I had to cut JUDCon short to head over to Moscow and invade the old iron curtain.

CEE SECR – Moscow – Nov 1-4

At this point my passport was getting a bit too warn, so the airport crew in Stokholm didn’t let me pass boarding without a little discussion that ended in: Let’s give it a try! We can always fly him back.

Well, the Russian immigration lady was not impressed with my passport at all. After studying it multiple times and discussing with colleagues back and forth, I was let through after being given the evil eye and a clear message: Change passports!

Conclusion: You can get quite far with just a smile and puppy eyes. :)

This being the first time in Russia, it was quite fun riding around on the Metro in the morning trying to find the conference when you can’t tell the difference between a station name and a exit sign! But the Moscow Metro is really impressive, a massive deep underground art gallery. Even though I was lost, it was all in all quite a nice morning being that this was where I ended up:

I personally didn’t get much out of the sessions since most of them were in Russian. And as we know from previous experience, Russian is not my strong side.
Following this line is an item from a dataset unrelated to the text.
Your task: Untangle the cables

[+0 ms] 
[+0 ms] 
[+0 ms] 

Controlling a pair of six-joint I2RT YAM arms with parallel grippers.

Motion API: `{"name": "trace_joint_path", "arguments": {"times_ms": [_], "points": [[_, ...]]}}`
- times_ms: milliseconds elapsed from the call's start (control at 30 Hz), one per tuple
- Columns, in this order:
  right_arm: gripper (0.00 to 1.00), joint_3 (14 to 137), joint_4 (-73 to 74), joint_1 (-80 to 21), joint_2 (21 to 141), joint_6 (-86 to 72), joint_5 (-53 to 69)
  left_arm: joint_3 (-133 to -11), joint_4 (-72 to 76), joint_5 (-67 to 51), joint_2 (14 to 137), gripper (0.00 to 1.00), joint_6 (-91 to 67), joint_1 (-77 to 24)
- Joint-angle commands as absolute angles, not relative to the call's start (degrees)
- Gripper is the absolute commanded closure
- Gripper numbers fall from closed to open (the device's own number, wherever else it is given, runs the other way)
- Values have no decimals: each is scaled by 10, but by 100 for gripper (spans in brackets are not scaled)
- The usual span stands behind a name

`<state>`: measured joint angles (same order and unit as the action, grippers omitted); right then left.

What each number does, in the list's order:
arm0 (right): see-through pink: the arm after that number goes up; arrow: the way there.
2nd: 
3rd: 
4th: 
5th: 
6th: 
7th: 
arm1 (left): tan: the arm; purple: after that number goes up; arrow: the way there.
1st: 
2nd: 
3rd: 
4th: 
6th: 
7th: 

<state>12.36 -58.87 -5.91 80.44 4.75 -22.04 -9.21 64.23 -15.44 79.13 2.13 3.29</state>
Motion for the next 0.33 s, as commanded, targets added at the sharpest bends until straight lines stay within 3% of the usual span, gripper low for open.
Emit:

I have to send out a sorry to the audience at my session which had the pleasure of experiencing my worst talk to date! Due to technical issues (HDMI only projectors? first conference ever!) I had to improvise last minute and do a demo less session on a Russian language windows 7 laptop over a flaky conference network. It could have gone smoother to say the least.

On the bright side, we did manage to release Arquillian Weblogic support during the conference. Thank you, Vineet Reynolds, for the contribution!
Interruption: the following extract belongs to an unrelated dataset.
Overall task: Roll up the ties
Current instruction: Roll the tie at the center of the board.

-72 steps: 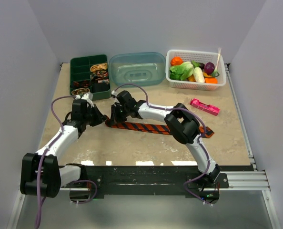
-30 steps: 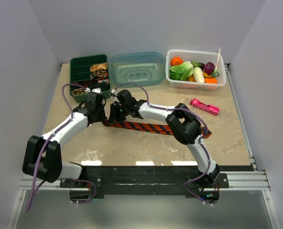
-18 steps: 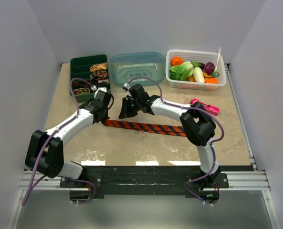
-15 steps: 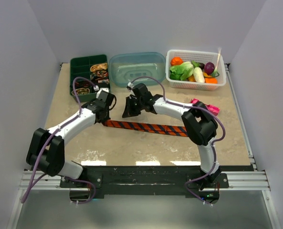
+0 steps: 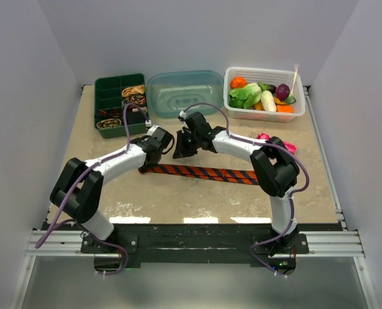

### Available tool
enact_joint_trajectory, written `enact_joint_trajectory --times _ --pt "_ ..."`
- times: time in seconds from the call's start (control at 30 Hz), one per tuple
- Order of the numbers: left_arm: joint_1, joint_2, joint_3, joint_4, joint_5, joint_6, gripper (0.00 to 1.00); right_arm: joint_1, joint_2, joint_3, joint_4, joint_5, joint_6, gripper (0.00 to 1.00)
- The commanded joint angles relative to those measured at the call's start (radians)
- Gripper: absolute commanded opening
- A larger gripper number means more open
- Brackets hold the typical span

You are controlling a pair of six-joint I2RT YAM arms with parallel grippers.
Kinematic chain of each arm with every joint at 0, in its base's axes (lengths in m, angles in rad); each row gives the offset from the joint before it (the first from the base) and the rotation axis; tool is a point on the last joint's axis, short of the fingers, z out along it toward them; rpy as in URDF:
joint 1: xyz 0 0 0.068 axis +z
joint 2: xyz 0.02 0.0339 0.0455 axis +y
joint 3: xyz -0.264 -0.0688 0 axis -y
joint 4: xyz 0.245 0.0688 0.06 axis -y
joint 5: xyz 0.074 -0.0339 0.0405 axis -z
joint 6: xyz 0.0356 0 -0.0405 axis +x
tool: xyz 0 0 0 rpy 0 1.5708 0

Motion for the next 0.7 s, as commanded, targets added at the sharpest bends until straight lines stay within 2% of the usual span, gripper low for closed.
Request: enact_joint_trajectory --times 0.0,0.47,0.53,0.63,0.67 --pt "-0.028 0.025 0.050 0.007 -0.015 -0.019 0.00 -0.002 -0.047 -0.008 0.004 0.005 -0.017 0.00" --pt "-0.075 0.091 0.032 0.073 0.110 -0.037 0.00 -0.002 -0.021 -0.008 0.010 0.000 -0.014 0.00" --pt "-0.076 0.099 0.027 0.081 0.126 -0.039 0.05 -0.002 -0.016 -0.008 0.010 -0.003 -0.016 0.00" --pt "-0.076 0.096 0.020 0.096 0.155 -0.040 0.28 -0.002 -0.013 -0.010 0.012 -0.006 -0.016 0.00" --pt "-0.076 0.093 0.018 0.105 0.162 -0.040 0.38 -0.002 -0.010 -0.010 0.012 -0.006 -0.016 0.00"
Devoxx – Antwerpen – Nov 15-18

Then off to the last stop of the this years tour, Devoxx! Devoxx being one of the largest European Java conference, with massive cinema session rooms and thousands of people, we were up for a fun week.

During a Hackfest we had a long chat with John Ferguson Smart, the creator of Thucydides. Thucydides is a reporting tool for ATDD based on Selenium. The outcome boils down to: He wants to focus on reporting and not so much runtime, while we focus on runtime and leave reporting to others. A match made in heaven. More to come on this later.

We had the pleasure of meeting Bartosz Majsak, another long Arquillian/ShrinkWrap support, for the first time. The combination of sleep deprivation and Belgium beer seemed to do wonders with our creativity. The later in the week, the odder the idea. It’s going to be fun implementing some of this in the upcoming months.

During the week we found the time to do the first release of: Arquillian Extension Persistence 1.0.0.Alpha1. Thank you, Bartosz Majsak, for the contribution!

You can see the recorded version of the Arquillian Extensions talk on parleys.com.